ACTIVITY
Copy out the data below. Keep every word as it is.

INPUT RECORDS
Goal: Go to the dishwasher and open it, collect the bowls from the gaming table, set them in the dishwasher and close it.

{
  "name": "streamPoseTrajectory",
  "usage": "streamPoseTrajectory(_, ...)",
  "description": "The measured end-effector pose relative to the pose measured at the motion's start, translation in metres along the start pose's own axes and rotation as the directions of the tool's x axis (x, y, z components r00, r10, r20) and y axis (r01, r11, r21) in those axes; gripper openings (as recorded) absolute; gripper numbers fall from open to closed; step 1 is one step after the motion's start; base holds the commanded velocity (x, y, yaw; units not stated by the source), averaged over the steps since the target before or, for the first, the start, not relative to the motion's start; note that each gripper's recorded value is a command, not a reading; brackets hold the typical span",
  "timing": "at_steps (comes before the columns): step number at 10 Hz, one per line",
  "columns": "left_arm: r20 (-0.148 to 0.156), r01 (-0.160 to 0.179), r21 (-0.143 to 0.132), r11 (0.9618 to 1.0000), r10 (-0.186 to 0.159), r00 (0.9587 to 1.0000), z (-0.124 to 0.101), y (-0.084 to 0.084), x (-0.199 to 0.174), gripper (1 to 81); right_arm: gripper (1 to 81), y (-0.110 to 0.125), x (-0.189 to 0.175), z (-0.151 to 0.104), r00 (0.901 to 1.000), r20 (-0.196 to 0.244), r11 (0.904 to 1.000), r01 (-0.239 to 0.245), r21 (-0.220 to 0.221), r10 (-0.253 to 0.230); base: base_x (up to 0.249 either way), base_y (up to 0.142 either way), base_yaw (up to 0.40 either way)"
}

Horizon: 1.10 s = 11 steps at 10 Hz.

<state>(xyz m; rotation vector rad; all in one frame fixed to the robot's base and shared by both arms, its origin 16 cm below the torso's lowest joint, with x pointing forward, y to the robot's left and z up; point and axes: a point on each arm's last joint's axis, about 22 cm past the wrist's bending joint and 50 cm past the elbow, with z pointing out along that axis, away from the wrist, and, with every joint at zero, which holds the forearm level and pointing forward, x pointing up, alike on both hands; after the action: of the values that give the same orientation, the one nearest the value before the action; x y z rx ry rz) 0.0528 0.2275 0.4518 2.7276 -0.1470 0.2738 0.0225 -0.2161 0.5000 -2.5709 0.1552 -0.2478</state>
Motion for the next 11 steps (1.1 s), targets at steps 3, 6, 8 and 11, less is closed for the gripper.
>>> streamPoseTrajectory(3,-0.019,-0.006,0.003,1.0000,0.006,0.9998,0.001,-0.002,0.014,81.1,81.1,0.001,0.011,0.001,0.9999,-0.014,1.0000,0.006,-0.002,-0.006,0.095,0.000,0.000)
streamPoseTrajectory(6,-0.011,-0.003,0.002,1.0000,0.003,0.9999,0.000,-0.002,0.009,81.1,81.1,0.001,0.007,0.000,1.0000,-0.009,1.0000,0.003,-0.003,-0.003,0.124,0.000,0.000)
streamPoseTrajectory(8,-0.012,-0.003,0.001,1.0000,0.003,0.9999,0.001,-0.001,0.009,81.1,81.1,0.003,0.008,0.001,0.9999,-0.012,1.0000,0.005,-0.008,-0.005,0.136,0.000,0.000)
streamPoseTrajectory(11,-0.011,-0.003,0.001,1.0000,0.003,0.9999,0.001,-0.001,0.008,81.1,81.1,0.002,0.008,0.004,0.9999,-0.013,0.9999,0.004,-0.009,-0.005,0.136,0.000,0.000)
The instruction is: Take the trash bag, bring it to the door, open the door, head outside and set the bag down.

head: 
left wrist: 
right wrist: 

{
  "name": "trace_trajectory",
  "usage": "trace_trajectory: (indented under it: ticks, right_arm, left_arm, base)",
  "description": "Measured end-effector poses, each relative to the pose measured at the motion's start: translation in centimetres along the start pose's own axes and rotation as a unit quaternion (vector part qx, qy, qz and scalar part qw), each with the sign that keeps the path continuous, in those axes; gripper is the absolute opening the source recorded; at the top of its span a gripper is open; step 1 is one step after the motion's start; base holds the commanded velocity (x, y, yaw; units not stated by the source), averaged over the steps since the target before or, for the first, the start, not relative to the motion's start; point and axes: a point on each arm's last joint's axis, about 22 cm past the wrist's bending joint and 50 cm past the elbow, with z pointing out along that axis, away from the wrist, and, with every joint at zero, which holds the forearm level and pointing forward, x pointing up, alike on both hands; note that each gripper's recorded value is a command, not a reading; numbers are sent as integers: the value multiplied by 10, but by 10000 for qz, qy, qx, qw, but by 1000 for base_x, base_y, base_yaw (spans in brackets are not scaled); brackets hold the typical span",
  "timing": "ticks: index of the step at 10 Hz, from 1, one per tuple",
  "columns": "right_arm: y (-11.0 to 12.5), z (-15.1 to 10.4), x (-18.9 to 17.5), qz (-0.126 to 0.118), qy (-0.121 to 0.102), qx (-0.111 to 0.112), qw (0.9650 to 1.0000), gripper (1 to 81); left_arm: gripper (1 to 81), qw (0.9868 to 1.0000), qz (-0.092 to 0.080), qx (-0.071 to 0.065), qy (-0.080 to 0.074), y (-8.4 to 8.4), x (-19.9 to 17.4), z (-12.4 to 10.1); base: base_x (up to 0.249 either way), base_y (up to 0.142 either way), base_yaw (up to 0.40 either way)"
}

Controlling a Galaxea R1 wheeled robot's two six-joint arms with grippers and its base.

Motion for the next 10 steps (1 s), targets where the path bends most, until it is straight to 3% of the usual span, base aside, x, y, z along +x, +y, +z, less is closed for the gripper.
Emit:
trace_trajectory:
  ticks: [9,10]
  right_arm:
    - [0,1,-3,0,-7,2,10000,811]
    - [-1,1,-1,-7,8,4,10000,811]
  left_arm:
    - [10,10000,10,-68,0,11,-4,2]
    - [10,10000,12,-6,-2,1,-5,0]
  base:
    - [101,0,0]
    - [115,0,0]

SOLVED PROBLEM
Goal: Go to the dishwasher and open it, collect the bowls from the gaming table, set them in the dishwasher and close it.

{
  "name": "streamPoseTrajectory",
  "usage": "streamPoseTrajectory(_, ...)",
  "description": "The measured end-effector pose relative to the pose measured at the motion's start, translation in metres along the start pose's own axes and rotation as the directions of the tool's x axis (x, y, z components r00, r10, r20) and y axis (r01, r11, r21) in those axes; gripper openings (as recorded) absolute; gripper numbers fall from open to closed; step 1 is one step after the motion's start; base holds the commanded velocity (x, y, yaw; units not stated by the source), averaged over the steps since the target before or, for the first, the start, not relative to the motion's start; note that each gripper's recorded value is a command, not a reading; brackets hold the typical span",
  "timing": "at_steps (comes before the columns): step number at 10 Hz, one per line",
  "columns": "left_arm: r20 (-0.148 to 0.156), r01 (-0.160 to 0.179), r21 (-0.143 to 0.132), r11 (0.9618 to 1.0000), r10 (-0.186 to 0.159), r00 (0.9587 to 1.0000), z (-0.124 to 0.101), y (-0.084 to 0.084), x (-0.199 to 0.174), gripper (1 to 81); right_arm: gripper (1 to 81), y (-0.110 to 0.125), x (-0.189 to 0.175), z (-0.151 to 0.104), r00 (0.901 to 1.000), r20 (-0.196 to 0.244), r11 (0.904 to 1.000), r01 (-0.239 to 0.245), r21 (-0.220 to 0.221), r10 (-0.253 to 0.230); base: base_x (up to 0.249 either way), base_y (up to 0.142 either way), base_yaw (up to 0.40 either way)"
}

Horizon: 1.10 s = 11 steps at 10 Hz.

<state>(xyz m; rotation vector rad; all in one frame fixed to the robot's base and shared by both arms, its origin 16 cm below the torso's lowest joint, with x pointing forward, y to the robot's left and z up; point and axes: a point on each arm's last joint's axis, about 22 cm past the wrist's bending joint and 50 cm past the elbow, with z pointing out along that axis, away from the wrist, and, with every joint at zero, which holds the forearm level and pointing forward, x pointing up, alike on both hands; after the action: of the values that give the same orientation, the one nearest the value before the action; x y z rx ry rz) 0.0528 0.2275 0.4518 2.7276 -0.1470 0.2738 0.0225 -0.2161 0.5000 -2.5709 0.1552 -0.2478</state>
Motion for the next 11 steps (1.1 s), targets at steps 3, 6, 8 and 11, less is closed for the gripper.
>>> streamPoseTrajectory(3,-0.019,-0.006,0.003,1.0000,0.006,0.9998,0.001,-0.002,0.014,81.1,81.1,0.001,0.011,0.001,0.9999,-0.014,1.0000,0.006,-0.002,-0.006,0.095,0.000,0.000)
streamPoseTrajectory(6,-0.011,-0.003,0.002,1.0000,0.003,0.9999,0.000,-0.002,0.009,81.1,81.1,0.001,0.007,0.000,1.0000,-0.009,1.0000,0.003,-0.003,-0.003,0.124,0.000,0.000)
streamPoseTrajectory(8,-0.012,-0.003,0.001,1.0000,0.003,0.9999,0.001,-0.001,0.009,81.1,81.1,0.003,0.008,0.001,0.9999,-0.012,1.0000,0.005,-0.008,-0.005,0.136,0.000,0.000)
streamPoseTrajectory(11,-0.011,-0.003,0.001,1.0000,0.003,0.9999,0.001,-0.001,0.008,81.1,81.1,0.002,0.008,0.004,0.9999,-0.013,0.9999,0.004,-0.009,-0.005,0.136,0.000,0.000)
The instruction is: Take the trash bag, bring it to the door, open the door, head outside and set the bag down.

head: 
left wrist: 
right wrist: 

{
  "name": "trace_trajectory",
  "usage": "trace_trajectory: (indented under it: ticks, right_arm, left_arm, base)",
  "description": "Measured end-effector poses, each relative to the pose measured at the motion's start: translation in centimetres along the start pose's own axes and rotation as a unit quaternion (vector part qx, qy, qz and scalar part qw), each with the sign that keeps the path continuous, in those axes; gripper is the absolute opening the source recorded; at the top of its span a gripper is open; step 1 is one step after the motion's start; base holds the commanded velocity (x, y, yaw; units not stated by the source), averaged over the steps since the target before or, for the first, the start, not relative to the motion's start; point and axes: a point on each arm's last joint's axis, about 22 cm past the wrist's bending joint and 50 cm past the elbow, with z pointing out along that axis, away from the wrist, and, with every joint at zero, which holds the forearm level and pointing forward, x pointing up, alike on both hands; note that each gripper's recorded value is a command, not a reading; numbers are sent as integers: the value multiplied by 10, but by 10000 for qz, qy, qx, qw, but by 1000 for base_x, base_y, base_yaw (spans in brackets are not scaled); brackets hold the typical span",
  "timing": "ticks: index of the step at 10 Hz, from 1, one per tuple",
  "columns": "right_arm: y (-11.0 to 12.5), z (-15.1 to 10.4), x (-18.9 to 17.5), qz (-0.126 to 0.118), qy (-0.121 to 0.102), qx (-0.111 to 0.112), qw (0.9650 to 1.0000), gripper (1 to 81); left_arm: gripper (1 to 81), qw (0.9868 to 1.0000), qz (-0.092 to 0.080), qx (-0.071 to 0.065), qy (-0.080 to 0.074), y (-8.4 to 8.4), x (-19.9 to 17.4), z (-12.4 to 10.1); base: base_x (up to 0.249 either way), base_y (up to 0.142 either way), base_yaw (up to 0.40 either way)"
}

Controlling a Galaxea R1 wheeled robot's two six-joint arms with grippers and its base.

Motion for the next 10 steps (1 s), targets where the path bends most, until it is straight to 3% of the usual span, base aside, x, y, z along +x, +y, +z, less is closed for the gripper.
Emit:
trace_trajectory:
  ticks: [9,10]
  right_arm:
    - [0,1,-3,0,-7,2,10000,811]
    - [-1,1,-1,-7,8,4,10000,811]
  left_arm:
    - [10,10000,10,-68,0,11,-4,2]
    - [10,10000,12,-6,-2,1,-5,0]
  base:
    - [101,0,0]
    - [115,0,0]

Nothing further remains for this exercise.